WORK INSTRUCTION:
Quote the whole listing exactly. Leave the pictures out of your copy.

DATASET CONTENT:
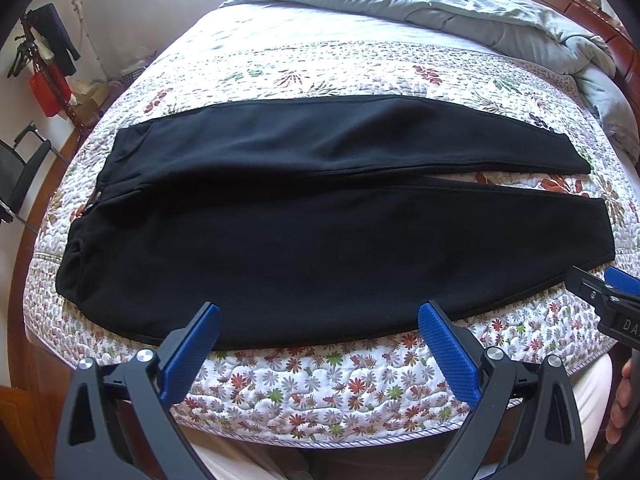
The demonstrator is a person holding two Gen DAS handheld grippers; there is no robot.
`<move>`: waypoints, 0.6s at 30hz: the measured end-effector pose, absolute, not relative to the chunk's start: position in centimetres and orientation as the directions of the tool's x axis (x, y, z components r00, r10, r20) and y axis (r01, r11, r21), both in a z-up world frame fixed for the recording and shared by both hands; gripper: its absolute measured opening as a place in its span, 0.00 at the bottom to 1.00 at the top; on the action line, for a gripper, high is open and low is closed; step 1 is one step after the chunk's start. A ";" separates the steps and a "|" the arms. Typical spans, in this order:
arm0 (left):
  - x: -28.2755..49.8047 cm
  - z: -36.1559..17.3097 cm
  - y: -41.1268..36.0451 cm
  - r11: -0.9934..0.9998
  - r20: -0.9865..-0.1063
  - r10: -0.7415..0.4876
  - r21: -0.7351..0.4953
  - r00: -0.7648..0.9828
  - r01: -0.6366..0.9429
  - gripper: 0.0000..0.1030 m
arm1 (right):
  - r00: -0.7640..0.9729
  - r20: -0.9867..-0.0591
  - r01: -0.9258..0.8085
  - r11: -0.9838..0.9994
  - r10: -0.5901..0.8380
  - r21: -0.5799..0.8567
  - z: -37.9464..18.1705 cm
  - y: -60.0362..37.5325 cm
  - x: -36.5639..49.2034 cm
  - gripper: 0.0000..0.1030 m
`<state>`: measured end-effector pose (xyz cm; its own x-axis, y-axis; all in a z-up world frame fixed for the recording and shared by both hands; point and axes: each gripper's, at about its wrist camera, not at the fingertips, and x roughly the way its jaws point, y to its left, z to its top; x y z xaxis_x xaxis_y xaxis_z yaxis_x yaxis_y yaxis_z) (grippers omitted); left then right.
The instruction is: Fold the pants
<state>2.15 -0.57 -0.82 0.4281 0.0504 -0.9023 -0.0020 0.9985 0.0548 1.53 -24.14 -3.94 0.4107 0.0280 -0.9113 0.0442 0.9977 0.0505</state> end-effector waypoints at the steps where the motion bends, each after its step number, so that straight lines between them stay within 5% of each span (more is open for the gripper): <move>1: 2.2 -0.8 -0.6 0.999 -0.903 0.049 0.053 0.428 -0.001 0.96 | 0.411 -0.911 0.043 0.998 0.028 0.049 -4.0 -24.1 1.6 0.97; 18: 2.3 -0.6 -0.8 0.998 -0.900 0.057 0.063 0.432 0.000 0.96 | 0.407 -0.911 0.030 0.995 0.070 0.090 -4.2 -24.3 1.8 0.97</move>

SOLUTION TO THE PROBLEM:
The demonstrator is a person holding two Gen DAS handheld grippers; there is no robot.
`<move>`: waypoints, 0.6s at 30hz: the measured end-effector pose, absolute, not relative to the chunk's start: position in centimetres and orientation as the directions of the tool's x axis (x, y, z components r00, r10, r20) and y axis (r01, r11, r21), both in a z-up world frame fixed for the recording and shared by both hands; gripper: its absolute measured opening as a place in its span, 0.00 at the bottom to 1.00 at the top; on the action line, for a gripper, high is open and low is closed; step 1 is one step after the chunk's start. A ";" separates the steps and a "|" the arms. Typical spans, in this order:
arm0 (left):
  - x: -28.2755..49.8047 cm
  - z: -36.1559..17.3097 cm
  - y: -41.1268..36.0451 cm
  - r11: -0.9934..0.9998
  - r20: -0.9865..-0.1063
  - r10: -0.7415..0.4876
  - r21: -0.7351..0.4953
  - r00: -0.7648..0.9828
  - r01: -0.6366..0.9429
  - gripper: 0.0000..0.1030 m
arm1 (right):
  - r00: -0.7640..0.9729
  - r20: -0.9867..-0.0591
  - r01: -0.9258..0.8085
  - r11: -0.9838..0.9994
  - r10: -0.5901..0.8380
  - r21: -0.5799..0.8567
  - z: -37.9464..18.1705 cm
  - y: -60.0362..37.5325 cm
  - x: -36.5639..49.2034 cm
  - gripper: 0.0000..0.1030 m
`<state>`: measured end-effector pose (xyz cm; its own x-axis, y-axis; all in a z-up world frame fixed for the recording and shared by both hands; point and axes: each gripper's, at about its wrist camera, not at the fingertips, and x roughly the way its jaws point, y to its left, z to its top; x y z xaxis_x xaxis_y xaxis_z yaxis_x yaxis_y yaxis_z) (grippers omitted); left then right.
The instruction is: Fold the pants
<state>2.15 -0.57 -0.82 0.4281 0.0504 -0.9023 -0.0020 0.9985 0.0548 1.53 -24.14 -3.94 0.4107 0.0280 -0.9113 0.0442 0.9977 0.0505</state> end-effector waypoints at the steps where the motion bends, each after its step number, so that straight lines between them stay within 5% of each span (more is open for the gripper): <move>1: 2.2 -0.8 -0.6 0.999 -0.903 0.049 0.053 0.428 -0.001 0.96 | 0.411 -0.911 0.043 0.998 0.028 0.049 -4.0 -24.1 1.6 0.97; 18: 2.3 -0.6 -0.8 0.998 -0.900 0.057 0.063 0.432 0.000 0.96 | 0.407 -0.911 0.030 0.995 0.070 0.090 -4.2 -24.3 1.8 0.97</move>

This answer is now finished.